The Wolves in the Walls

By now we’ve covered ceilings and floors, I think it’s about time to focus on the walls of our dungeon and see how we might view them differently.

fly-on-wallIf you search the collective consciousness (and the insane number of idioms we have in the English language), you can find some interesting sayings or phrases focused on walls…

  • Being a fly on the wall
  • Having your back to the wall
  • You are climbing the walls
  • The writing is on the wall
  • Beating your head on a wall
  • “This place is a hole in the wall”

Or, as Pink Floyd put it, “All in all you’re just another brick in the wall.” But where am I going with this?

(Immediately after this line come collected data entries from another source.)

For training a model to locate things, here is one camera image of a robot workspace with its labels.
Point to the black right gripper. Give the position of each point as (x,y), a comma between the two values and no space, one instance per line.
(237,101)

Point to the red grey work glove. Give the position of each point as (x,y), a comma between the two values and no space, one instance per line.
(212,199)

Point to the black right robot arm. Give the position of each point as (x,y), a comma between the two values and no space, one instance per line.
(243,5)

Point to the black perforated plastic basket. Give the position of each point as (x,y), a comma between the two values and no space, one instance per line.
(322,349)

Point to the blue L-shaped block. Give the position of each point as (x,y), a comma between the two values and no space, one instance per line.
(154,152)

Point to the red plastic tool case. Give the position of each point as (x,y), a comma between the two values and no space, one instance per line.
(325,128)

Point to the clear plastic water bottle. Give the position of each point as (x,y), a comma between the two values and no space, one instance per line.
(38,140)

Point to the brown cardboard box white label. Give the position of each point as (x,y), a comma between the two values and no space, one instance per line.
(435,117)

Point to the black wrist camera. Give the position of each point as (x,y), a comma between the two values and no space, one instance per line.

When your party enters a dungeon of any type or even just a room, there are at least two walls to contend with – possibly as many as four. As designers of player experiences (PXs), that offers a lot more canvas with which to paint our scenarios.

The Overt

Let’s start with the obvious things.

  • Chalk marks
  • Claw marks
  • Blood splatter
  • Glyphs
  • Messages
  • Art

The Covert

Now let’s look at a few of the less obvious ones…

  • buttons or switches
  • hidden doors
  • differing construction
  • materials change
  • age
  • illusion


But how do we actually apply this to a dungeon design?

Honestly you could take any of these ideas in the above lists and use them directly as inspiration. For instance, an actual fly on the wall could hint that there’s decaying bodies somewhere in the dungeon and probably not too far from where the PCs happen to be. Or a series of chalk marks (arrows, glyphs, lines, etc.) could hint that the’re not alone – someone else also may be clearing the dungeon or was here before the PCs arrived. Are they still around?

If you know me however, you know there’s probably a random table or two to help…

Markings (d8)

  1. gaming_diceScarred
  2. Stained
  3. Mosaic
  4. Mural
  5. Blank
  6. Chalk
  7. Paint
  8. Rough

Description (d10)

  1. Uniform
  2. Uneven
  3. Collapsing
  4. Blocking
  5. Clean
  6. Smaller
  7. Larger
  8. Straight
  9. Curved
  10. Repaired


If I go with “scarred/uniform” I might get something like:

You notice a set of matching scrapes along the walls at an almost even height on both sides. It’s almost as though something large, with claws, walked down this hall, arms outstretched, marking the walls or sharpening its claws…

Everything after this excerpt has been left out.